12th March - Today's News: Japan EarthQuake Not Caued by 'Supermoon'

Just to clear this piece of nonsense up:

No, the "supermoon" didn't cause the Japanese earthquake

And for the record, it wasn't HAARP, Nibiru, an imminent pole shift or my kettle. It was caused by tectonic movements on a subduction zone in the most seismicly active region on Earth. And as indicated below, it may be just the latest in a series of events that begain with the 2004 Indonesian earthquake.

Now, the good news is:

Island nations spared as tsunami charges across Pacific

And Latin America escapes tsunami wrath

Although in the US, Oregon marina destroyed in tsunami's wake - but that seems to be the most serious damage outside of Japan.

But the very bad news is:

Huge blast at Japan nuclear plant with growing fears of a meltdown occuring. This is an ongoing situation.
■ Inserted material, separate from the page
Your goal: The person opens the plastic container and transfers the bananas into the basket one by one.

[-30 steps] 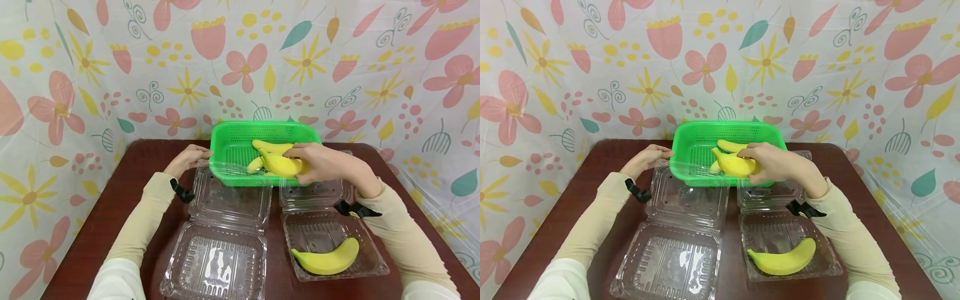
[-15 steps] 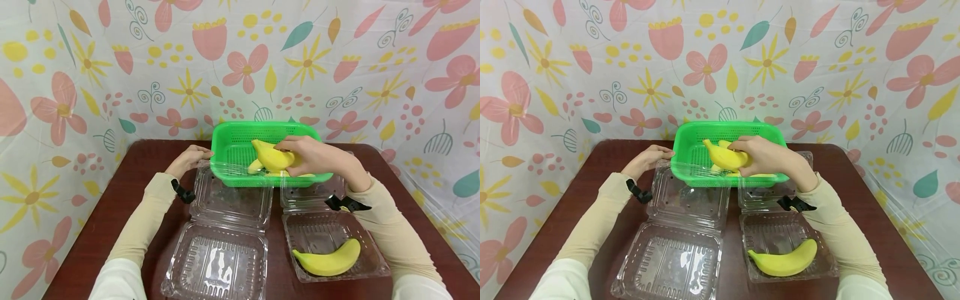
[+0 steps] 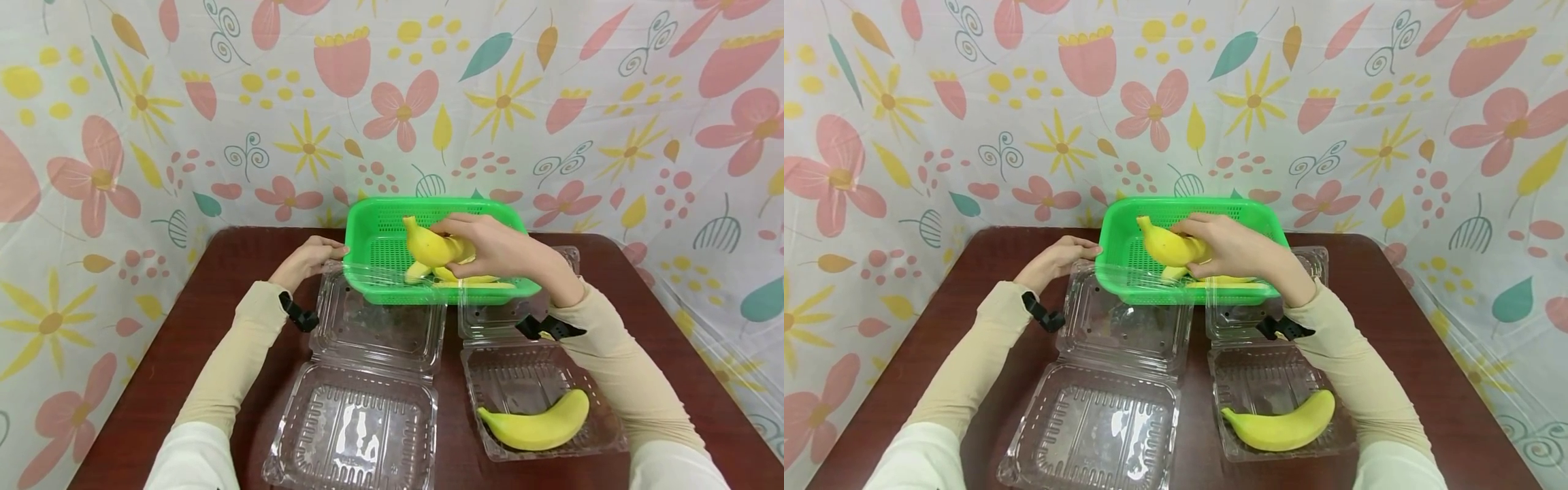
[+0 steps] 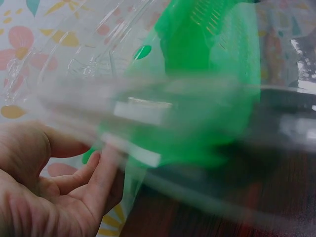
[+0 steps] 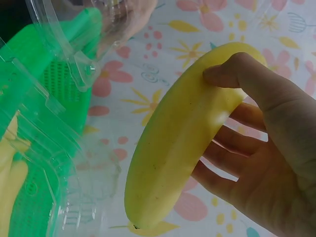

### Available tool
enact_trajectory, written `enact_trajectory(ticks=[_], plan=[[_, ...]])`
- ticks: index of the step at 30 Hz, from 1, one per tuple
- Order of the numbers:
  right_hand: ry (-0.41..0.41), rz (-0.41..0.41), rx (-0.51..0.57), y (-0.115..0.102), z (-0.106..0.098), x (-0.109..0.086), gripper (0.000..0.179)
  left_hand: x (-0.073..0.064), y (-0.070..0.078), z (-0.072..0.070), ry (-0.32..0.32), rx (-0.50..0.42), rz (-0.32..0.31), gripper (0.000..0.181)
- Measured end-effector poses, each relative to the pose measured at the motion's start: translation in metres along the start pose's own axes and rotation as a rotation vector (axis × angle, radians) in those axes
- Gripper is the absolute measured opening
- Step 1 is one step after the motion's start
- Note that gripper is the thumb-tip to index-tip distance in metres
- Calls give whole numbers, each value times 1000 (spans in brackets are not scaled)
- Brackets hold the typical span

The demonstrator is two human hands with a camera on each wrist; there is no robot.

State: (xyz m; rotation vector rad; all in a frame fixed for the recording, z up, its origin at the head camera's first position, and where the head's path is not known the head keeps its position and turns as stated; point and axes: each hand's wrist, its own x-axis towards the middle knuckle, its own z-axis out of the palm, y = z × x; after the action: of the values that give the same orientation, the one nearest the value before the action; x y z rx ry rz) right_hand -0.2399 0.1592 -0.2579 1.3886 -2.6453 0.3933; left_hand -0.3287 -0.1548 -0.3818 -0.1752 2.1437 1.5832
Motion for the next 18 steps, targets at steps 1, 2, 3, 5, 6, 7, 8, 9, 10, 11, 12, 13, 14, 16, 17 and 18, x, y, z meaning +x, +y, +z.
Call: enact_trajectory(ticks=[1, 2, 3, 5, 6, 7, 8, 9, 10, 11, 12, 13, 14, 16, 17, 18], plan=[[0, 1, 7, 0, 1, 1, 47, 0, 0, 0, -4, 1, 2, 42], [-1, 2, 14, 0, 2, 2, 47, 0, 0, 0, -3, 2, 2, 42], [-5, 3, 21, 0, 2, 3, 47, 0, 0, -1, -4, 0, 3, 42], [-16, 12, 35, 1, 4, 4, 47, 1, 0, -1, -5, 4, 3, 42], [-21, 15, 40, 1, 5, 5, 47, 1, -1, -1, -8, 3, 5, 42], [-25, 18, 44, 1, 6, 6, 47, 1, -1, -1, -10, 5, 5, 42], [-26, 20, 45, 2, 7, 6, 47, 1, -1, -1, -11, 6, 6, 42], [-26, 21, 45, 2, 7, 7, 47, 1, -1, -1, -13, 7, 7, 42], [-26, 18, 44, 3, 8, 8, 47, 1, -2, -1, -13, 10, 8, 42], [-24, 16, 43, 4, 8, 9, 47, 1, -2, -1, -13, 7, 9, 42], [-19, 15, 43, 4, 8, 10, 47, 1, -2, -1, -14, 8, 9, 41], [-15, 14, 44, 5, 9, 11, 47, 1, -2, -1, -13, 11, 9, 42], [-11, 11, 45, 6, 9, 12, 46, 1, -1, -1, -12, 18, 9, 42], [-9, 12, 48, 7, 10, 14, 46, 1, -1, -1, -9, 28, 9, 42], [-10, 15, 50, 8, 11, 15, 46, 0, -1, -1, -8, 29, 7, 43], [-13, 17, 55, 9, 12, 16, 46, 0, -1, -1, -8, 30, 5, 43]])
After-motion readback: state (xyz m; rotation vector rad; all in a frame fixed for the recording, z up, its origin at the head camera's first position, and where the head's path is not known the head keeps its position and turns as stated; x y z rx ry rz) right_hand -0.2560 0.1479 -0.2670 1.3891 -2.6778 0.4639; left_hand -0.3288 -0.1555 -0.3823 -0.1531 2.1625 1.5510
Meanwhile, rescue and relief operations swing into action

The coast of Japan moved about 8 feet

Researchers have also created a near real time map of Japan aftershocks

The big quake is the latest in cluster that began in 2004 and as well as the Indonesian Boxing Day earthquake and tsunami includes the big quakes in China, Haiti and Chile. I've already been asked whether I think we're seeing an increase in such events. Clearly we are, but on the other hand, we cannot say that they are in any way unusual. Had all these quakes occurred a few hundred years ago we in Britain would have been entirely unaware of it. There does seem to be soime evidence that the Earth goes through brief phases of more active tectonic activity - and as likely done so since the very beginning. We shouldn't therefore be worried that these recent events are portents of bigger Earth changes. On the other hand, we should also be aware that further major quakes might occur for a few more years yet before things quieten down. One problem is that all the plate boundaries are, ultimately, connected. A big movement here can place pressure somewhere else and so on. The earthquake in Japan showed once again how far humankind is from controlling our environment. We live, as they say, in interesting times.


  1. "We live, as they say, in interesting times."

    "Geological time is now" - as used by some climbers (I first read it in Aaron Ralston's Rock & a Hard place).